Download or read book Irigaray and Deleuze written by Tamsin Lorraine and published by Cornell University Press. This book was released on 2018-09-05 with total page 290 pages. Available in PDF, EPUB and Kindle. Book excerpt: For Tamsin Lorraine, the works of Luce Irigaray and Gilles Deleuze open up new ways of thinking about subjectivity. Focusing on the affinities between the theorists' views—while addressing weaknesses of each—she offers both a cogent analysis of their often challenging writings on this topic and an accessible introduction to their philosophical projects.
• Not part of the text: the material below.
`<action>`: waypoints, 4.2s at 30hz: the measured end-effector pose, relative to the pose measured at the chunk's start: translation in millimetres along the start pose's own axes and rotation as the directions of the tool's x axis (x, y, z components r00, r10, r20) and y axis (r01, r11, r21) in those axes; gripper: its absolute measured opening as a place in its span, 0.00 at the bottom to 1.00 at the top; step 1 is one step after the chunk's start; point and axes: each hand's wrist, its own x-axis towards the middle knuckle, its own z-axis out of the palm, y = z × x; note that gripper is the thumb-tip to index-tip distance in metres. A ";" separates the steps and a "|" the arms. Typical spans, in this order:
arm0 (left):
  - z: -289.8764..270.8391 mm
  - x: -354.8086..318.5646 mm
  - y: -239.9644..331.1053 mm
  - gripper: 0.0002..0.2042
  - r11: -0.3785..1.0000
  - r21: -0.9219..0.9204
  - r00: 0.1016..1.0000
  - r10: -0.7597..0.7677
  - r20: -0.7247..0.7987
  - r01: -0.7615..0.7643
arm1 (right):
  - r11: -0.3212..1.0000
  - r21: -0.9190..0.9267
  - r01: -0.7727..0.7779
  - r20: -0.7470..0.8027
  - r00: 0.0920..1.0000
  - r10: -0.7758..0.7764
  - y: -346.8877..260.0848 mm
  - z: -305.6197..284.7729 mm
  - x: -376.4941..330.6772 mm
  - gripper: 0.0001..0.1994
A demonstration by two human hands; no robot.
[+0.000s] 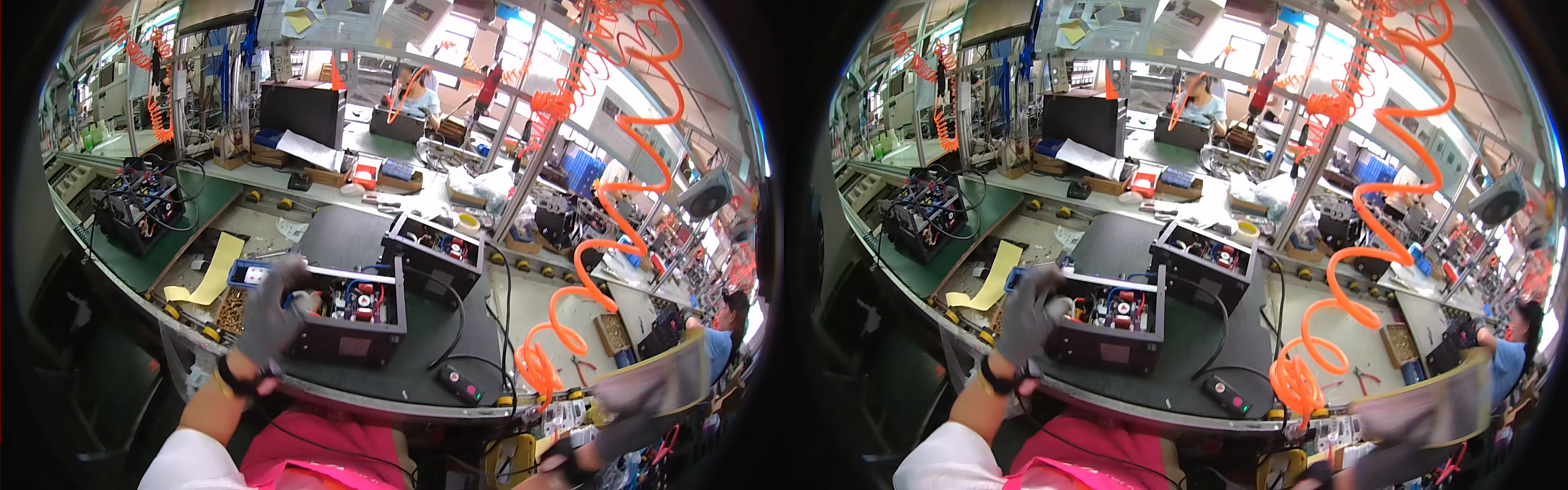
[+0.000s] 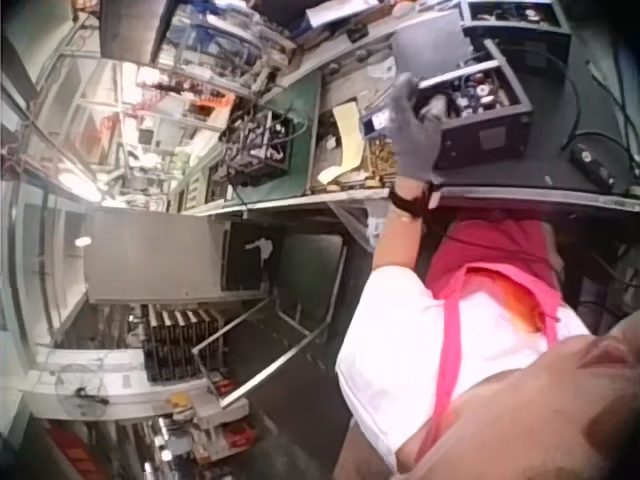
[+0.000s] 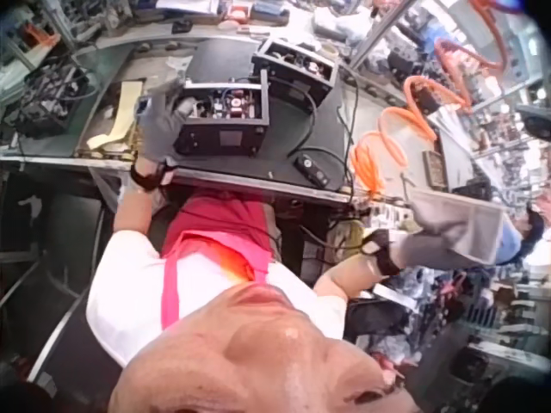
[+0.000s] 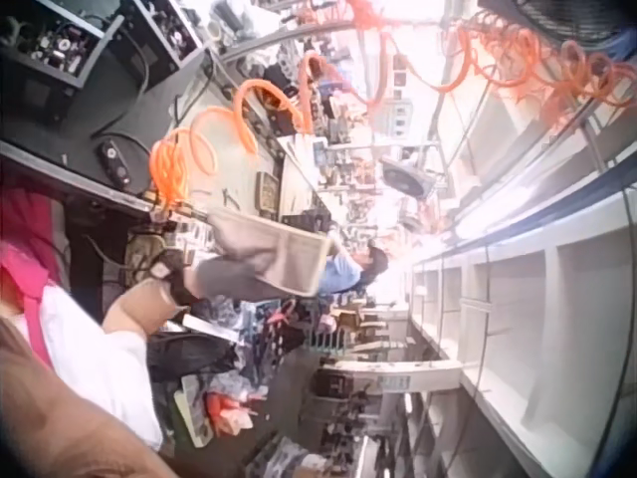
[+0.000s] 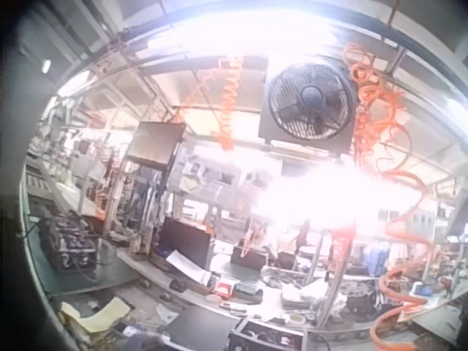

Through her readings she articulates an approach to subjectivity as an embodied, dynamic process, one that speaks to beliefs about personal identity as well as to the practical problems people face in their relations with one another.Lorraine begins by distinguishing between "conceptual" and "corporeal" considerations of subjectivity and by reviewing recent interdisciplinary efforts to theorize the body. She then turns to Irigaray and Deleuze, finding in the former's notion of the "feminine other" and in the latter's, unique conceptions of nomadic thinking inspiration for a model designed to overcome mind/body dualisms. Her analysis of Irigaray and Deleuze suggests a conception of humanity which amounts to a visceral philosophy—a way of thinking that is receptive to the fluxes of dynamic life forces.